# WHAT YOU WILL DO:
Please reproduce exactly the line that carries "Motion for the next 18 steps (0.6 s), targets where" and all remaining lines through the last line of the data, and write nothing else.

# DATA SUPPLIED:
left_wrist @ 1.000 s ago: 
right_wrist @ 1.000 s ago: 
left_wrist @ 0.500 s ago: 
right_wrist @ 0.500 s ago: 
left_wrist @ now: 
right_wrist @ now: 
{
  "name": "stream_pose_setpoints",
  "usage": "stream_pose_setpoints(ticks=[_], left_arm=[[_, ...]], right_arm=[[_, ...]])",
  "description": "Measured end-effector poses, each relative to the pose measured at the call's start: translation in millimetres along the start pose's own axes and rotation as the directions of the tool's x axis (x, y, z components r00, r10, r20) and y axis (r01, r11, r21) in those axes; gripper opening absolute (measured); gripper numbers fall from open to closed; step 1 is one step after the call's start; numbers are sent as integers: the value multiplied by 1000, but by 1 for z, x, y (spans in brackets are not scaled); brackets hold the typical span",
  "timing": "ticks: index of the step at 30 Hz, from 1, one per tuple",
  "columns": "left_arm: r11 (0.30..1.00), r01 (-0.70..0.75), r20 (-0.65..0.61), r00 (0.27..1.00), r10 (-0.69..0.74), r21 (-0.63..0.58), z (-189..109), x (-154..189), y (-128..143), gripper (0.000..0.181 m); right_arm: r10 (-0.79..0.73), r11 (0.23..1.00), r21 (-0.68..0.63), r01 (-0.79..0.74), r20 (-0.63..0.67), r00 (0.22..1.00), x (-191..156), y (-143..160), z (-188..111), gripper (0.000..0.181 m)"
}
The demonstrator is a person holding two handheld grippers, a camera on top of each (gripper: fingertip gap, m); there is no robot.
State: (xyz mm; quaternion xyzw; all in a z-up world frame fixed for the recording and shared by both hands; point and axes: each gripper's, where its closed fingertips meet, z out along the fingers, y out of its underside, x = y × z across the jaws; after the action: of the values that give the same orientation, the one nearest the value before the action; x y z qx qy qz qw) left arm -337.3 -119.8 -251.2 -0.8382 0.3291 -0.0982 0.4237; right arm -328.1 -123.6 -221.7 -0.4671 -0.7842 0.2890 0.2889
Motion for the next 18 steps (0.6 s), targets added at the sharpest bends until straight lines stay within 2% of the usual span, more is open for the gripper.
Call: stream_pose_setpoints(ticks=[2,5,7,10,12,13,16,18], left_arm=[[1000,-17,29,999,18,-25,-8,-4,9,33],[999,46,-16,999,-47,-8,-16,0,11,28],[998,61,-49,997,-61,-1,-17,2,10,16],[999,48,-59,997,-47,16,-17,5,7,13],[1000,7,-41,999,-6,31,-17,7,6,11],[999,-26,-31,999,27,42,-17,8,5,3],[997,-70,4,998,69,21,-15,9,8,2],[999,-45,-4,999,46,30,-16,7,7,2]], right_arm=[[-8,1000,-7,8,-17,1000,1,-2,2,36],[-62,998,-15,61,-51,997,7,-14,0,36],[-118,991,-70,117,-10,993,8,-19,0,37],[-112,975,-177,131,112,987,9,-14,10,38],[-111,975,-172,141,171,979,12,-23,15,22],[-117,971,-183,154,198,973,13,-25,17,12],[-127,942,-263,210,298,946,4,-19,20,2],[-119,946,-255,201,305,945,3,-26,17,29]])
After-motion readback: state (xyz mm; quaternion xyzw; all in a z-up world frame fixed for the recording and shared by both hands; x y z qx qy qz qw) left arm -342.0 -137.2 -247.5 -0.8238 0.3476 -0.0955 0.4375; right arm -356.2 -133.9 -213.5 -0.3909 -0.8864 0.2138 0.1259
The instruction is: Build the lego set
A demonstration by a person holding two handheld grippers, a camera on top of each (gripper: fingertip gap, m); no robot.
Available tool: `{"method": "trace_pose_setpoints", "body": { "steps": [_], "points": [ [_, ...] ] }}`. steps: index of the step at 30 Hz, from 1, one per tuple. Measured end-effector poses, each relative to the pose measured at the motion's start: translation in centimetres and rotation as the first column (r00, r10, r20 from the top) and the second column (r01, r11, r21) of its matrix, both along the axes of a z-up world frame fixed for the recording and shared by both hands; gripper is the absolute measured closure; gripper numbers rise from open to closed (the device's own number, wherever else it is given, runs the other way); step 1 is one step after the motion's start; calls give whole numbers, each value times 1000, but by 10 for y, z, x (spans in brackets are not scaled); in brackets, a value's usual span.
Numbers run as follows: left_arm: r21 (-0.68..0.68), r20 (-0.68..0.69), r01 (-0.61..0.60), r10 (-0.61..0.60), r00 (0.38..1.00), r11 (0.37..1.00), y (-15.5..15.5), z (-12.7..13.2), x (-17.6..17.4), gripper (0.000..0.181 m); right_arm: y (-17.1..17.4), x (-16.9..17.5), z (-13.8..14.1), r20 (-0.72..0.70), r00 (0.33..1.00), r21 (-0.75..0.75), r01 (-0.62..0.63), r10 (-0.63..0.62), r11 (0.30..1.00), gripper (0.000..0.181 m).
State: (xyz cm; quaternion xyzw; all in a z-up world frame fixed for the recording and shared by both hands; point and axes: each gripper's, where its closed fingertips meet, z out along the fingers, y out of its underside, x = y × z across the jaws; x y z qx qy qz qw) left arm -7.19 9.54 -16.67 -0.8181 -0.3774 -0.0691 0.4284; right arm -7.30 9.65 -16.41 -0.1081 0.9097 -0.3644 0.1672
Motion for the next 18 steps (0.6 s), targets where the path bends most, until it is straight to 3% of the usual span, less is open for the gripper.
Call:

# REPLY:
Motion for the next 18 steps (0.6 s), targets where the path bends most, until it is straight to 3% of the usual span, less is open for the gripper.
Call:

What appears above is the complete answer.